### ASSIGNED TASK
Strip out the pictures and output each remaining line of the data word for word.
========================
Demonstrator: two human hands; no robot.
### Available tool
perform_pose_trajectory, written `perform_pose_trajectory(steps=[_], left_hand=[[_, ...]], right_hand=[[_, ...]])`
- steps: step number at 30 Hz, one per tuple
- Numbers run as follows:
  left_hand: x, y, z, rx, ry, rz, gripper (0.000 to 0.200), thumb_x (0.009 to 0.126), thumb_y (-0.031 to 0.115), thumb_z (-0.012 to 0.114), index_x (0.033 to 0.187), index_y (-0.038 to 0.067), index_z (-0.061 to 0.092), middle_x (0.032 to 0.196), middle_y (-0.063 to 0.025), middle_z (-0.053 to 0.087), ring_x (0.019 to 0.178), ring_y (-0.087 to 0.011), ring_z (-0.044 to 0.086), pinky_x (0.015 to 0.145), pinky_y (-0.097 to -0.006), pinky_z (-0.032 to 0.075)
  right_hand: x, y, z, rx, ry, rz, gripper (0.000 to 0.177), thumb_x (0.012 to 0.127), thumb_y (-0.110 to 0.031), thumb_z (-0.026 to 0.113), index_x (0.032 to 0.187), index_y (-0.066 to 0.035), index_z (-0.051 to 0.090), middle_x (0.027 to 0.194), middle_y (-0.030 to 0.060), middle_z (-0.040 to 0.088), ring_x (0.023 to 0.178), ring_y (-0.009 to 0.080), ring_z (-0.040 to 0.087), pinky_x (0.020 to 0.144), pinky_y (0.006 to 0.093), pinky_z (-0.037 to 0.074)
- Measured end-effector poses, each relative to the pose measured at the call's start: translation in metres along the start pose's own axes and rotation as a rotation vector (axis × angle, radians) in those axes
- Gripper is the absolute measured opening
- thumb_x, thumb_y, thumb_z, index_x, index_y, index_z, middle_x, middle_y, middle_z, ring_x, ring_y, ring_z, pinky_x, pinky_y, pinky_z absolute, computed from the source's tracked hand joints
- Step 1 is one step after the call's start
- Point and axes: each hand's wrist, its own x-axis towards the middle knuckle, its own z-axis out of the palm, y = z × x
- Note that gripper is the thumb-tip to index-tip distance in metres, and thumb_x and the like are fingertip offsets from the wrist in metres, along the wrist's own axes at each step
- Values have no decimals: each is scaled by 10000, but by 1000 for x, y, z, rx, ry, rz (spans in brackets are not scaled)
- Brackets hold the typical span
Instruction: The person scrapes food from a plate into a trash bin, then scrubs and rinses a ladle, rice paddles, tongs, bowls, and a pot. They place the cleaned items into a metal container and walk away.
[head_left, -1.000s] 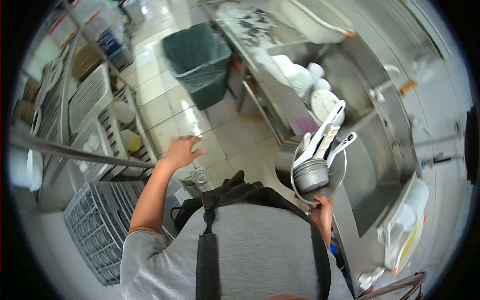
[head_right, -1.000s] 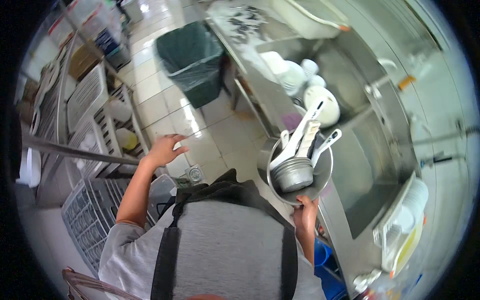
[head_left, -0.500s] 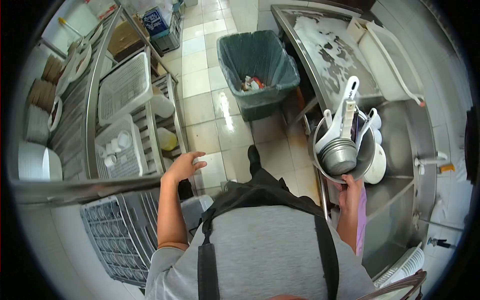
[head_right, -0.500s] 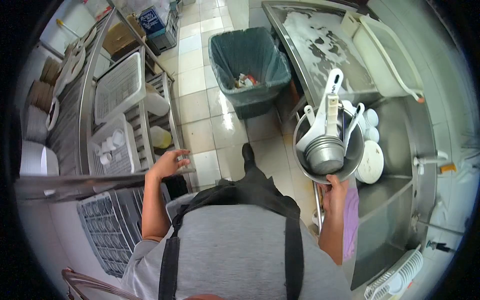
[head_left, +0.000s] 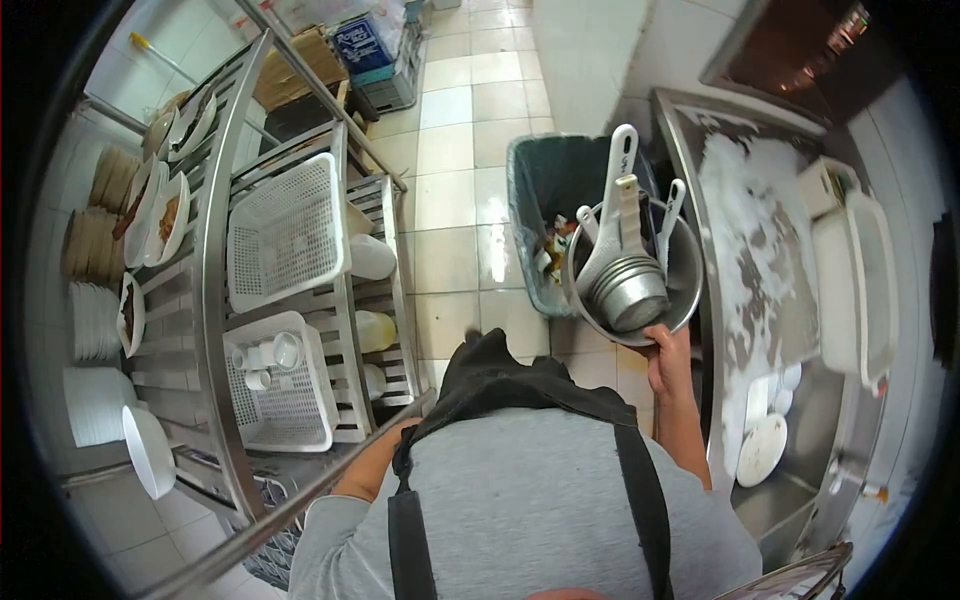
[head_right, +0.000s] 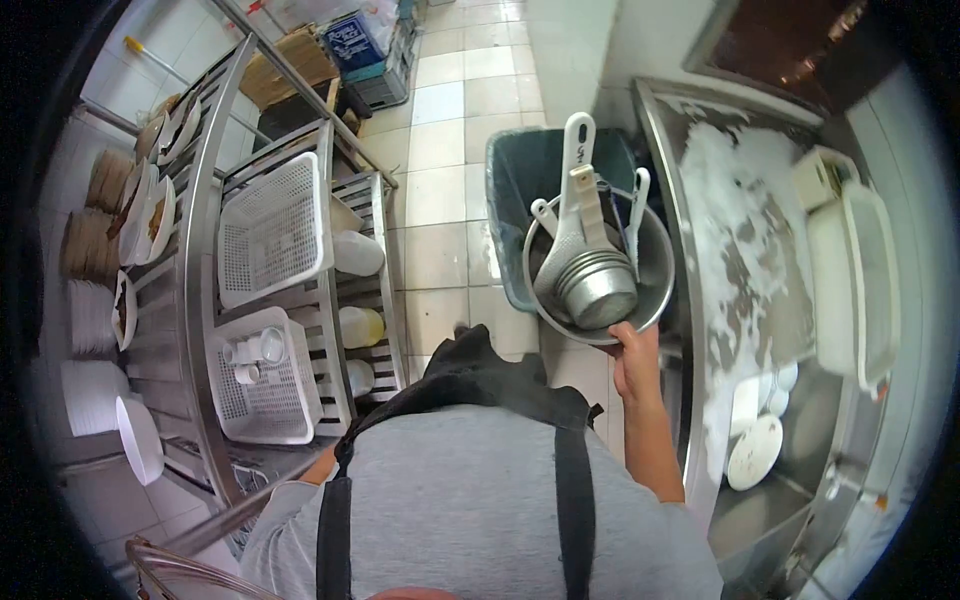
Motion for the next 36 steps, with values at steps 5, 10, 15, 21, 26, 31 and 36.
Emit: perform_pose_trajectory(steps=[5,10,15,21,26,31,36], left_hand=[[81,-12,-86,18,107,296,256,820,255,515,995,154,670,1018,-137,663,977,-339,613,841,-405,444],[108,83,-245,684,107,292,251,862,247,463,982,122,645,1029,-53,649,1015,-269,594,761,-613,312],[198,98,-305,565,167,595,278,859,225,456,980,89,667,1043,-118,638,1023,-335,580,913,-604,328],[283,116,-397,253,22,409,292,855,222,463,1002,62,658,1113,-177,610,1086,-325,560,953,-510,379],[267,166,-529,261,-113,276,299,855,224,463,1011,56,656,1151,-195,592,1118,-316,548,947,-474,398],[229,260,-701,539,-141,19,306,856,226,463,1020,50,654,1190,-214,574,1149,-307,536,941,-439,418],[338,248,-788,237,97,141,349,871,264,497,1156,96,608,1222,-201,568,1174,-275,524,931,-409,432]], right_hand=[[86,36,81,-47,-115,91,500,708,40,503,1199,-18,425,1042,72,527,913,192,560,723,369,540],[133,24,187,43,-111,172,543,721,30,493,1252,-2,389,1121,131,525,880,237,600,699,373,542],[168,15,223,155,-68,150,579,720,55,436,1280,95,293,1122,265,522,1002,428,584,796,567,558],[251,9,239,196,31,124,433,740,41,432,1157,155,399,1035,271,567,870,431,631,763,509,587],[374,-4,263,199,73,118,511,746,50,430,1246,105,335,1156,254,493,953,417,593,741,542,585],[508,-41,326,71,17,108,560,742,51,424,1288,68,300,1192,243,454,984,393,581,717,531,589],[611,-75,426,-71,-19,71,570,761,14,478,1306,21,310,1161,184,504,978,303,601,715,438,582]])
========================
### RESULT BELOW
Demonstrator: two human hands; no robot.
### Available tool
perform_pose_trajectory, written `perform_pose_trajectory(steps=[_], left_hand=[[_, ...]], right_hand=[[_, ...]])`
- steps: step number at 30 Hz, one per tuple
- Numbers run as follows:
  left_hand: x, y, z, rx, ry, rz, gripper (0.000 to 0.200), thumb_x (0.009 to 0.126), thumb_y (-0.031 to 0.115), thumb_z (-0.012 to 0.114), index_x (0.033 to 0.187), index_y (-0.038 to 0.067), index_z (-0.061 to 0.092), middle_x (0.032 to 0.196), middle_y (-0.063 to 0.025), middle_z (-0.053 to 0.087), ring_x (0.019 to 0.178), ring_y (-0.087 to 0.011), ring_z (-0.044 to 0.086), pinky_x (0.015 to 0.145), pinky_y (-0.097 to -0.006), pinky_z (-0.032 to 0.075)
  right_hand: x, y, z, rx, ry, rz, gripper (0.000 to 0.177), thumb_x (0.012 to 0.127), thumb_y (-0.110 to 0.031), thumb_z (-0.026 to 0.113), index_x (0.032 to 0.187), index_y (-0.066 to 0.035), index_z (-0.051 to 0.090), middle_x (0.027 to 0.194), middle_y (-0.030 to 0.060), middle_z (-0.040 to 0.088), ring_x (0.023 to 0.178), ring_y (-0.009 to 0.080), ring_z (-0.040 to 0.087), pinky_x (0.020 to 0.144), pinky_y (0.006 to 0.093), pinky_z (-0.037 to 0.074)
- Measured end-effector poses, each relative to the pose measured at the call's start: translation in metres along the start pose's own axes and rotation as a rotation vector (axis × angle, radians) in those axes
- Gripper is the absolute measured opening
- thumb_x, thumb_y, thumb_z, index_x, index_y, index_z, middle_x, middle_y, middle_z, ring_x, ring_y, ring_z, pinky_x, pinky_y, pinky_z absolute, computed from the source's tracked hand joints
- Step 1 is one step after the call's start
- Point and axes: each hand's wrist, its own x-axis towards the middle knuckle, its own z-axis out of the palm, y = z × x
- Note that gripper is the thumb-tip to index-tip distance in metres, and thumb_x and the like are fingertip offsets from the wrist in metres, along the wrist's own axes at each step
- Values have no decimals: each is scaled by 10000, but by 1000 for x, y, z, rx, ry, rz (spans in brackets are not scaled)
- Brackets hold the typical span
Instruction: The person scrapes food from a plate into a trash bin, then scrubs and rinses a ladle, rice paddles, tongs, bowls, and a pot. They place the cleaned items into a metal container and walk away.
[head_left, -1.000s] 
[head_right, -1.000s] 
[head_left, -0.500s] 
[head_right, -0.500s] 
[head_left, +0.000s] 
[head_right, +0.000s] 
Motion for the next 36 steps, with values at steps 5, 10, 15, 21, 26, 31 and 36.
Emit: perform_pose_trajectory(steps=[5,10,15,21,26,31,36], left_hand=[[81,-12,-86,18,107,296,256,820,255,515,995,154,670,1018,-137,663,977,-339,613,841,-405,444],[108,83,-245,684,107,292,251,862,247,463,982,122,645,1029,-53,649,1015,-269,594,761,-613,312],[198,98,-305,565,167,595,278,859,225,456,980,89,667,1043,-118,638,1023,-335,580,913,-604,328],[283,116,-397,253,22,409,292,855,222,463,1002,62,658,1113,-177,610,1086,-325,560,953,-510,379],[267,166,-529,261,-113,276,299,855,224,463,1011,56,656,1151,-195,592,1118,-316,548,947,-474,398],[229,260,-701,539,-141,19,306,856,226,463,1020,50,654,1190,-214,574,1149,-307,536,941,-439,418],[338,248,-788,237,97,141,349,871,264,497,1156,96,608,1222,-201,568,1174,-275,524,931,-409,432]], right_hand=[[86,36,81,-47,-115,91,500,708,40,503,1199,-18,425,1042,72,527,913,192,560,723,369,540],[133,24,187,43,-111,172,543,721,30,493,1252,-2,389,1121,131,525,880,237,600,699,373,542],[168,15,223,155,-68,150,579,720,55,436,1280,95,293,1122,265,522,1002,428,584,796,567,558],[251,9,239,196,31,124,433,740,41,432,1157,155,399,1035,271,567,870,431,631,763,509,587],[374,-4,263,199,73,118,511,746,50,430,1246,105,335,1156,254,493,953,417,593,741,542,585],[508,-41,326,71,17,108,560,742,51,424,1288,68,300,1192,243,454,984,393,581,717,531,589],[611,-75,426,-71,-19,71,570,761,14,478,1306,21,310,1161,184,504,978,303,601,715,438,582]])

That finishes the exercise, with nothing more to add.